Goal of the exercise:
Go from the first line below to the one with "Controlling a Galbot" and print each line exactly.

▼

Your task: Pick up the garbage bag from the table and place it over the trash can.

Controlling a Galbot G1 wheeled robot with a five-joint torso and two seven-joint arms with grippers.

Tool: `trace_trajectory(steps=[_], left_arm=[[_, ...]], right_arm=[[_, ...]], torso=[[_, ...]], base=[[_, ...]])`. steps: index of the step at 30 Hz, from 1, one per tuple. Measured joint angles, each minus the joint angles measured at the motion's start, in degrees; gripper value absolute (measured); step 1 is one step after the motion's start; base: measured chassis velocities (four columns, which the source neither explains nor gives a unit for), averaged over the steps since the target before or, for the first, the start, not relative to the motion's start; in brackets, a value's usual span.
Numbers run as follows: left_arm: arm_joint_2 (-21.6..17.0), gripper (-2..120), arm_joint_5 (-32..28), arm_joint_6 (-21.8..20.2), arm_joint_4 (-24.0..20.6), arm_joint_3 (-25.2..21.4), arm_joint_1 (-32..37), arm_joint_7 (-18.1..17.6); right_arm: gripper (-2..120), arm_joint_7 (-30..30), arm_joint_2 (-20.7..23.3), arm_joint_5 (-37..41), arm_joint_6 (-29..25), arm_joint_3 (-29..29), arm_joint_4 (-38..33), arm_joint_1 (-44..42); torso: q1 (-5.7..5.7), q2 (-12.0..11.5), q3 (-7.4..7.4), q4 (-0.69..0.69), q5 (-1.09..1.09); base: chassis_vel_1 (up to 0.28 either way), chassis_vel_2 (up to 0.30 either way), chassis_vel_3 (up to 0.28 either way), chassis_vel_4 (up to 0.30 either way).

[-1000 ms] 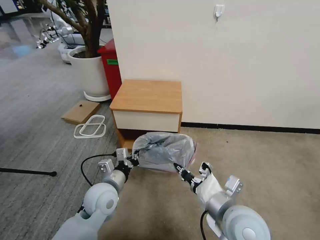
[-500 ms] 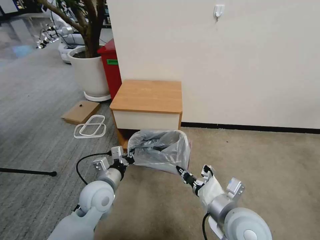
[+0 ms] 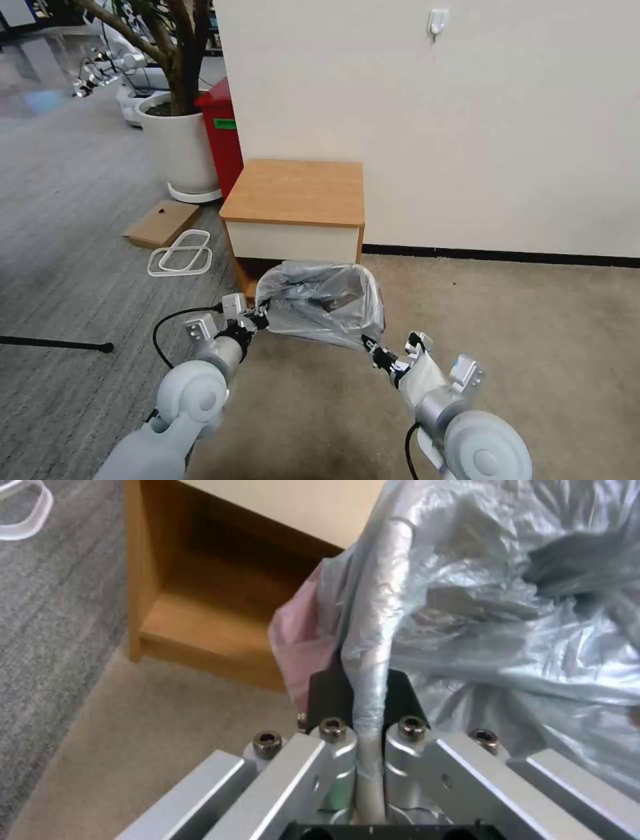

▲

Solution to this problem:
Your task: Pick up the garbage bag from the table and place it over the trash can.

Controlling a Galbot G1 wheeled robot with a five-joint torso and two seven-joint arms with grippers.

That makes the output complete.